Unfortunately, as our attention shifted towards softening the blow from the effects of the violent nature of La Soufriere volcano, most Vincentians have sought to drop their guards.

So, as we look northwards, the fight with the coronavirus seems to be heading south.

This assessment by this column cannot be denied, as regularly there are reported positive cases of the coronavirus.

Not apportioning blame exclusively, but there are some worrying signs emerging.

When we look at Heritage Square, especially on Friday afternoons, it paints a picture of pre-Covid-19.

This is coupled with a significant reduction in the wearing of masks.

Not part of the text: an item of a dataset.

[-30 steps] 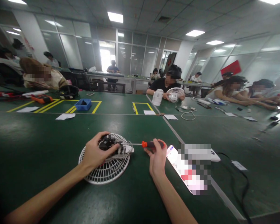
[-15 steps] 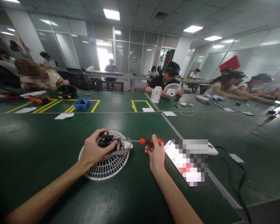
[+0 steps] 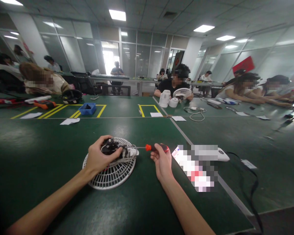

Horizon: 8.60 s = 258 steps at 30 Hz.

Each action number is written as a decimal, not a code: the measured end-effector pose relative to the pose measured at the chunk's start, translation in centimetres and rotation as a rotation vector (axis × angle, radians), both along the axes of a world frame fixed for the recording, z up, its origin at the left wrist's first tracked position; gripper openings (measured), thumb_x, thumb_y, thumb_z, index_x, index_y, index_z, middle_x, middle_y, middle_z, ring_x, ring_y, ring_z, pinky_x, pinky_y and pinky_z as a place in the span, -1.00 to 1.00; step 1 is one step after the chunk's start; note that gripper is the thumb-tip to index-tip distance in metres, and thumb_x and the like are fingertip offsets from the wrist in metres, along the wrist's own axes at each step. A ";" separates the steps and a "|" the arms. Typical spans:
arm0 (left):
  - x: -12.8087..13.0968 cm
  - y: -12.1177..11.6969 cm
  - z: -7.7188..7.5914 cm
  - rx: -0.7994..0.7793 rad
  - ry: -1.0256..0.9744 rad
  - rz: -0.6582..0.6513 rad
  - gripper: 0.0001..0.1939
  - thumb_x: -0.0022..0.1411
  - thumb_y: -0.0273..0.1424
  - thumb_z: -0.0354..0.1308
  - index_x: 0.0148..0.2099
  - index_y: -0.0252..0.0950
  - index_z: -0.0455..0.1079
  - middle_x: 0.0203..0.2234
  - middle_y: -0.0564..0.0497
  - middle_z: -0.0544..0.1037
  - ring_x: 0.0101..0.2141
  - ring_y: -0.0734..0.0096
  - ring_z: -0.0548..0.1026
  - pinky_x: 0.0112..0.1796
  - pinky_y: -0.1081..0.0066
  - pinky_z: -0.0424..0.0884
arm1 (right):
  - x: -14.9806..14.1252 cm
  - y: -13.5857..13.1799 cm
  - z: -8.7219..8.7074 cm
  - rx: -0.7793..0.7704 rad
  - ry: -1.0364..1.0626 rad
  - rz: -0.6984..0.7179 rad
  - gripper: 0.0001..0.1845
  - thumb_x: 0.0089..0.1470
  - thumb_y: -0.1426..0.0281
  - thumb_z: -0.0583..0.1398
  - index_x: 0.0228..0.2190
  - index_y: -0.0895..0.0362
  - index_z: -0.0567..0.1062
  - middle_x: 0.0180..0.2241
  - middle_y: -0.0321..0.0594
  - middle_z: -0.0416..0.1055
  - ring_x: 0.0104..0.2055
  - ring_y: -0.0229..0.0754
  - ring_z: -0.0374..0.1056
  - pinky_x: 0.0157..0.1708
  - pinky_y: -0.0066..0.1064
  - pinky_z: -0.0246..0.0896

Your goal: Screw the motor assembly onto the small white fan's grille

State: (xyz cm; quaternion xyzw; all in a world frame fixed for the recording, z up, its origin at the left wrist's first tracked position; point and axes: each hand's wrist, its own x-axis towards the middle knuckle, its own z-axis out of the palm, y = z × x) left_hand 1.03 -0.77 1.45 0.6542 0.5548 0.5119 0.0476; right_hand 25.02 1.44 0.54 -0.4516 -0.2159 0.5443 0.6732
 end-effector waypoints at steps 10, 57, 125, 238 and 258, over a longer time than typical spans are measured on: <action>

Likewise, there is a reluctance or nonchalance on the part of members of the local constabulary who have seemingly abandoned their posts, and are no longer enforcing that persons do so.

Added, we are noticing a rise in the numbers at funerals, at shops, bars, and some restaurants have gone back to indoor dining.

Of note too, with the temporary re-distribution of the population on the mainland, because of the explosive eruptions, there are increased numbers in some communities.

Unfortunately, minus any stringent measures which will ensure mandatory testing and other safeguards against the spread of the coronavirus, fear looms large that should another spike take place, we can safely say goodbye for sports for the rest of 2021.

Rewinding to 2020, at the start of the pandemic, most sporting activities went on pause.

It was not until the second half of the year, when some sort of sporting normalcy resumed.

This led to much optimism for 2021, until a rise in coronavirus cases during December curtailed those hopes.

The sporting life of Vincentians has become uncertain as there is always that constant reminder that because of our callous, cavalier and oblivious disposition at times and the absence of intent by some of our decision-makers, our health situation can take a turn for the worse at short notice.

Whilst St Vincent and the Grenadines play with fire, some of our regional neighbours are able to have sporting activities.

Grenada, for example, is going full steam ahead with their sports programme and competitions, so much that our senior men’s national football team will use the Kirani James Stadium in Grenada on June 8, to play its “home” match versus Cuba in Group C of the CONCACAF World Cup qualifiers.

The ball is firmly in the court of Vincentians at all levels, as each one has to play his/her part in fighting the pandemic and keep all aspects of our lives open to what we have been accustomed to prior to March 2020.

We have seen a stop-start effect every time there is a spike or decrease in the Covid-19 cases. This consistent uncertainty leaves everyone in a quandary and jeopardizes St Vincent and the Grenadines’ sportsmen and women to plan strategically for future events.

Hopefully, those higher-ups can bite the bullet and make the right decisions that suit the best interest of Vincentians.

This column awaits what unfolds in the upcoming weeks.